Tuesday, February 23, 2010

Of Loss and Empathy

I went to a memorial service today. I went to the memorial service of a young woman I never met. I cried. I got up from my seat and hid myself around the corner in the hall because I didn’t want to be seen crying at the memorial service of a woman I didn’t know personally. Of course I was crying more out of empathy for the living, for the people who had prematurely lost someone so dear. But still I hid myself, feeling shame at crying because I, with my happy healthy child and my happy healthy partner, had no right to identify with people who just lost their loved one. Then feeling shame at my shame, shame at not being brave enough to be real and honest and just cry.

My co-worker lost her 26 year old daughter in a horse riding accident last week. Her child. Her only child. A young and healthy woman, newly engaged, optimistic for her future. I cannot begin to imagine what my co-worker has been going through this past week. So I cried for her.

After the memorial, we went to my co-workers home for a Celebration of Life. I was sitting there with a bunch of women from my office that I don’t see very often trying to make small talk and all I wanted to do was run home and hold my child. My only child.

I don’t know what I would do if I lost my child, whether it was from illness or accident, war or act of nature. He is my world. He is my life. He is my breath, my heartbeat, it is his lifeforce that keeps the blood circulating in my body. I have an extremely selfish confession. One of the reasons I want to have a second child is because I do not trust myself to cope in any manner, shape or form if I lost my only child. As a self preservation measure, I must have another child. Without my child’s lifeforce I would cease to exist.

The death of my co-worker’s daughter is not the only reason death has been on my mind lately. My father’s health is failing. Well, it’s been failing for a number of years, but now it seems to be really failing. There has been more than one occasion when I thought to myself at the end of a weekend visit, “This may be the last time I see my father alive” but then he would somehow manage to pull through it and recover.

I was searching for a poem by Dylan Thomas for another post I am working on (that also happens to feature my father prominently) and rediscovered this gem that I hadn’t read or thought of for years. It seems appropriate to print it now.

Do Not Go Gentle Into That Good Night

Do not go gentle into that good night,
Old age should burn and rave at close of day;
Rage, rage against the dying of the light.

Though wise men at their end know dark is right,
Because their words had forked no lightning they
Do not go gentle into that good night.

Good men, the last wave by, crying how bright
Their frail deeds might have danced in a green bay,
Rage, rage against the dying of the light.

Wild men who caught and sang the sun in flight,
And learn, too late, they grieved it on its way,
Do not go gentle into that good night.

Grave men, near death, who see with blinding sight
Blind eyes could blaze like meteors and be gay,
Rage, rage against the dying of the light.

And you, my father, there on that sad height,
Curse, bless, me now with your fierce tears, I pray.
Do not go gentle into that good night.
Rage, rage against the dying of the light.

Dylan Thomas

If there’s one thing that can be said about my father, it’s that he is a fighter and a survivor. (Ok fine, that’s two things.) I want him to keep fighting.
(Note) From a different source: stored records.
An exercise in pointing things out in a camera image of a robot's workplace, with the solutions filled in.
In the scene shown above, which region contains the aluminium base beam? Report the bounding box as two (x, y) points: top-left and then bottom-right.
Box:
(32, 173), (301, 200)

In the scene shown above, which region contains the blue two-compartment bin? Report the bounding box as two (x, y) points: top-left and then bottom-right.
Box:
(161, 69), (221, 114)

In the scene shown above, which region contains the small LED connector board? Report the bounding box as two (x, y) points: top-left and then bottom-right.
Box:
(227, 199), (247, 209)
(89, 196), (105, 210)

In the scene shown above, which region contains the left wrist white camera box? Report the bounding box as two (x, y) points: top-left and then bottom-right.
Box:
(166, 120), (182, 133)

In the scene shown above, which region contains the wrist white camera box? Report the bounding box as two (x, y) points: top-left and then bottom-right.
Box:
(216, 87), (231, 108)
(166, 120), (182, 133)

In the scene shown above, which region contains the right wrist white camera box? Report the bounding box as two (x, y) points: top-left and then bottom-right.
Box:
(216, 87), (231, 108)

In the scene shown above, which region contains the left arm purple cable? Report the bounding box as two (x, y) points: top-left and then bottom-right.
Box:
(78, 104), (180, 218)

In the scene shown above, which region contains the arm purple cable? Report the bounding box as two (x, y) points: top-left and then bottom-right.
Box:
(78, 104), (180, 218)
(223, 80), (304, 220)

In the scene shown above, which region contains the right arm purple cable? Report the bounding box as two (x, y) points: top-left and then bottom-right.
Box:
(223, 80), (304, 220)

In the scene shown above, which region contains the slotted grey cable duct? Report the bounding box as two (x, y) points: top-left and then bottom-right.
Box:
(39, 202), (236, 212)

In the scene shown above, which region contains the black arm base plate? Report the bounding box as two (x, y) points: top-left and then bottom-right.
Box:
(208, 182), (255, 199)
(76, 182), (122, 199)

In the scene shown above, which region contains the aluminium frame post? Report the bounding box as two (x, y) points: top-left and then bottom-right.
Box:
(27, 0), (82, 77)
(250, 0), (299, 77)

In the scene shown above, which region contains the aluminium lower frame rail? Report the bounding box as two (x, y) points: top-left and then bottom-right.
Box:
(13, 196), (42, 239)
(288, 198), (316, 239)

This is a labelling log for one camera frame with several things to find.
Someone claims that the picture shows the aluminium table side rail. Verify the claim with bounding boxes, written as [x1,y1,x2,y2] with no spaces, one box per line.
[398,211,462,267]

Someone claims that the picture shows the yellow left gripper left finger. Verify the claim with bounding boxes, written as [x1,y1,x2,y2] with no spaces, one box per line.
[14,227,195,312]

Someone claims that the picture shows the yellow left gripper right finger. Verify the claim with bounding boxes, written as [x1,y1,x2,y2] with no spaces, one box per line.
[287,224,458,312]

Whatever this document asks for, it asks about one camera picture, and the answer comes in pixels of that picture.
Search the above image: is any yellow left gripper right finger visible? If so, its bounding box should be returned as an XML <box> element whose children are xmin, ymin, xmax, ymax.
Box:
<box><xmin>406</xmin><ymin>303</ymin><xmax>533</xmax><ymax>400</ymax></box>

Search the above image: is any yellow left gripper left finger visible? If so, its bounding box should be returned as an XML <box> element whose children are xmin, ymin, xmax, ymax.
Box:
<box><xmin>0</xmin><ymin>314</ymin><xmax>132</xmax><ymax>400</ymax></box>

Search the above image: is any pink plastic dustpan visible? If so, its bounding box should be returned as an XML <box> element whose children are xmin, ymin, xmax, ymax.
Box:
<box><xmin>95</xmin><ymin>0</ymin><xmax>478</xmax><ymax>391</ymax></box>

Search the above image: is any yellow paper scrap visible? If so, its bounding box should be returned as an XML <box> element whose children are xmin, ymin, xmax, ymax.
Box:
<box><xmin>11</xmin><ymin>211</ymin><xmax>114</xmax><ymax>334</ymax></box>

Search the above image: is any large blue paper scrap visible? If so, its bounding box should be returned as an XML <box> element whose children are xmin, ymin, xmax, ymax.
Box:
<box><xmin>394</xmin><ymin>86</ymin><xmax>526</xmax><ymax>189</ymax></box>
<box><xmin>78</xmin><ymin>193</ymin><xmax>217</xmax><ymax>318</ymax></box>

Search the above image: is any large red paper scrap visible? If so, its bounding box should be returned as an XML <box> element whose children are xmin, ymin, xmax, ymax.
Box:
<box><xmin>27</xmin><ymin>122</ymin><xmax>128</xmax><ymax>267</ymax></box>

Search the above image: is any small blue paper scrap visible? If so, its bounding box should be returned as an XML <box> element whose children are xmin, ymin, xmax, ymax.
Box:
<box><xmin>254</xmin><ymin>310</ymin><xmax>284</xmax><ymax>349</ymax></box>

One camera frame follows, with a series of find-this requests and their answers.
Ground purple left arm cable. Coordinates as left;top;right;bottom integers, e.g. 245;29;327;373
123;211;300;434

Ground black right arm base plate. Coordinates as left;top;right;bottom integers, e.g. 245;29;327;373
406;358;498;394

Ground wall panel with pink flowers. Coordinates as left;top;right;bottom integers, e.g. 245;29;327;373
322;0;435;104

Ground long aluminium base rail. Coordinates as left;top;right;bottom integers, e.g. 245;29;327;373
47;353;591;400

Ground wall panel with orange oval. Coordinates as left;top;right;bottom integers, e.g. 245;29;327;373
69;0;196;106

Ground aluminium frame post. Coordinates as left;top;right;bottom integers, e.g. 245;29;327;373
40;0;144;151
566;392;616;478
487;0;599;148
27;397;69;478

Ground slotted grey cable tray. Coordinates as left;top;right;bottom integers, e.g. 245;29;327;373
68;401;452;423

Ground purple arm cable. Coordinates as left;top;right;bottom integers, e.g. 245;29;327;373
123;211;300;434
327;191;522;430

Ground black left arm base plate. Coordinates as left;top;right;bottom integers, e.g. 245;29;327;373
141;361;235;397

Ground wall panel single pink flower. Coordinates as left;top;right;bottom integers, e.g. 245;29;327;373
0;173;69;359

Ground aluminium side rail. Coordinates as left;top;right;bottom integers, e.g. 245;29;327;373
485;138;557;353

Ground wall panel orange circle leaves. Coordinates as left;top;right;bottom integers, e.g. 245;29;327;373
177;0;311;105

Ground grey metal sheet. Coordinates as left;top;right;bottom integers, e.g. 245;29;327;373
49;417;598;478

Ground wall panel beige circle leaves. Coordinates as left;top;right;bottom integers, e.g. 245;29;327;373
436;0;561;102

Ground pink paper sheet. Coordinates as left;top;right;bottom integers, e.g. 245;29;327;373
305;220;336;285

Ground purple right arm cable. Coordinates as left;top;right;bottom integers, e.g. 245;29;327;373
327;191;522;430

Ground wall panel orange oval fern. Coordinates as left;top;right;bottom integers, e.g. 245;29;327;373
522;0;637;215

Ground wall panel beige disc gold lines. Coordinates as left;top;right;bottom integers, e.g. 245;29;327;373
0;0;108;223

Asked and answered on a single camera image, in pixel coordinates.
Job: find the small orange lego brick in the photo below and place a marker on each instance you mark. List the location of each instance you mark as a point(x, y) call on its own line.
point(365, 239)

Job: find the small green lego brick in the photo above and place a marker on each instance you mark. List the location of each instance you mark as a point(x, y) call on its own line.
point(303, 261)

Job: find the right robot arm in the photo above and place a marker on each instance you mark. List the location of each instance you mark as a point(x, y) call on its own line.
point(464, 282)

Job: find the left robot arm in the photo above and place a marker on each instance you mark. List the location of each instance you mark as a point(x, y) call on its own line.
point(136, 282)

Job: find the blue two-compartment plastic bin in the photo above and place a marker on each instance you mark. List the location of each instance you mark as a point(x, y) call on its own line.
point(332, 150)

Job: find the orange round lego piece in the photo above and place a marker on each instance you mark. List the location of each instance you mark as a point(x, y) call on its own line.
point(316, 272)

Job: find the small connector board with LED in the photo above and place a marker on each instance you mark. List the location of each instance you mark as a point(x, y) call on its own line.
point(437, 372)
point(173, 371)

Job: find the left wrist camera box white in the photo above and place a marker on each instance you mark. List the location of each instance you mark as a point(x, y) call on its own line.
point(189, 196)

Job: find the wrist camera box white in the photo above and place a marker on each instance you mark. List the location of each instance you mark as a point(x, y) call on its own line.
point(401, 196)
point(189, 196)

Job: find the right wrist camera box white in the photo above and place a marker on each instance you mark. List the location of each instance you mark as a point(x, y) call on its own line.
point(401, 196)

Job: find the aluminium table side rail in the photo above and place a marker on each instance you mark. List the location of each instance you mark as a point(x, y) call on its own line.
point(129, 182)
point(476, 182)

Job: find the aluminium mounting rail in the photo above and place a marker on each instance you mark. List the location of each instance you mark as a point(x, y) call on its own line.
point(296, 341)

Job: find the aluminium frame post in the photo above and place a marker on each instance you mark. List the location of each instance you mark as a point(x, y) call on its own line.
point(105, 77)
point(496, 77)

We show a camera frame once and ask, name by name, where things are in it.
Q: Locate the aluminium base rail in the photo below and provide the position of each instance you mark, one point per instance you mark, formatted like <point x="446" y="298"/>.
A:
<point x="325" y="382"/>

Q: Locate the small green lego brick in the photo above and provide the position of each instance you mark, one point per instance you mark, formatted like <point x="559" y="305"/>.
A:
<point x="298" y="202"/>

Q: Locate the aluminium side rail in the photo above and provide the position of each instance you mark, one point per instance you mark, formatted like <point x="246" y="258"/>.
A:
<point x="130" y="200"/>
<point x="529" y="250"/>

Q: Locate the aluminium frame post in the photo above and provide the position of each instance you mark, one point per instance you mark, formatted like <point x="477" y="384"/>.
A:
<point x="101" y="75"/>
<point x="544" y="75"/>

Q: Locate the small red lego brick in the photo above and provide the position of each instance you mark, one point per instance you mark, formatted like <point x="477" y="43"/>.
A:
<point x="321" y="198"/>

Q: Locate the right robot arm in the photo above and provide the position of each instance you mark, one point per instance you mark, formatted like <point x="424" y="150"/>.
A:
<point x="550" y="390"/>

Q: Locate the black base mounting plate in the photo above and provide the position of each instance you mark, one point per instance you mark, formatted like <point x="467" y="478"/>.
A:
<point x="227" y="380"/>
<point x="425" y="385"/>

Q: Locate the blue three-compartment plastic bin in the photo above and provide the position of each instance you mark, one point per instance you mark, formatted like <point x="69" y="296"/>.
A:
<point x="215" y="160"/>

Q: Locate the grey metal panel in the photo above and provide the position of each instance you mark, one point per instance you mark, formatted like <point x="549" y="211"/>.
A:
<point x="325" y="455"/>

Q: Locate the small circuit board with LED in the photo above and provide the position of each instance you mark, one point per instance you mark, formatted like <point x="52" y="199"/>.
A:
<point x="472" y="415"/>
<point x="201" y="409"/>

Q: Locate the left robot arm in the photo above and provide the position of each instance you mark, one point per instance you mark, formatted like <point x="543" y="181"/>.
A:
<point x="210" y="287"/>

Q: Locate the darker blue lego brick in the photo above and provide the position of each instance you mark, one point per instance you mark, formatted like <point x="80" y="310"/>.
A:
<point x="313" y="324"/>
I want him to keep surviving. I want him to watch his grandchild grow up. I want my son to know him not for the things he bought and left for him, but for the person my father is. I want my son to know his grandfather’s story, as told to him directly with his own words. I want my son to know his grandfather’s love of family, tradition, and nature.

Everyone dies. I know this. I accept this. But I am not ready for it to happen to the people near me quite yet. (Is anyone ever ready for it?) I want my father to live and I want my son to live. I’m quite sure my co-worker wants her daughter to live too. So I cried. And when I got home this afternoon I held my child a little longer. I held him in my arms and in my heart, until he demanded to be released so he could return to the important toddler business of crayons and stickers.

1 comment:

  1. Shana - I get it. No one is ever prepared for the bond between mother & child!

    I have another blog that I was following that I have not listed on my own blog because it seems somehow inappropriate... but a friend of mine shared with me the story of someone close to her who lost a baby. The delivery was fine but the baby got sick before being released from the hospital. It lived for 3 weeks and then died. It is a heart-wrenching story. I cried reading it and yet I couldn't stop following their blog. It has helped to put a lot in perspective. Whenever my kids are driving me crazy, I think of that woman and am reminded again how blessed I am. Here is their story if you wish to read about it: http://blehrfamily.blogspot.com/

    Take care my dear friend and know that you are an exceptional mother with a compassionate heart.

    xo,
    Diane

    I am really sorry to hear about your dad's health, by the way. I hope that he has many years left in him.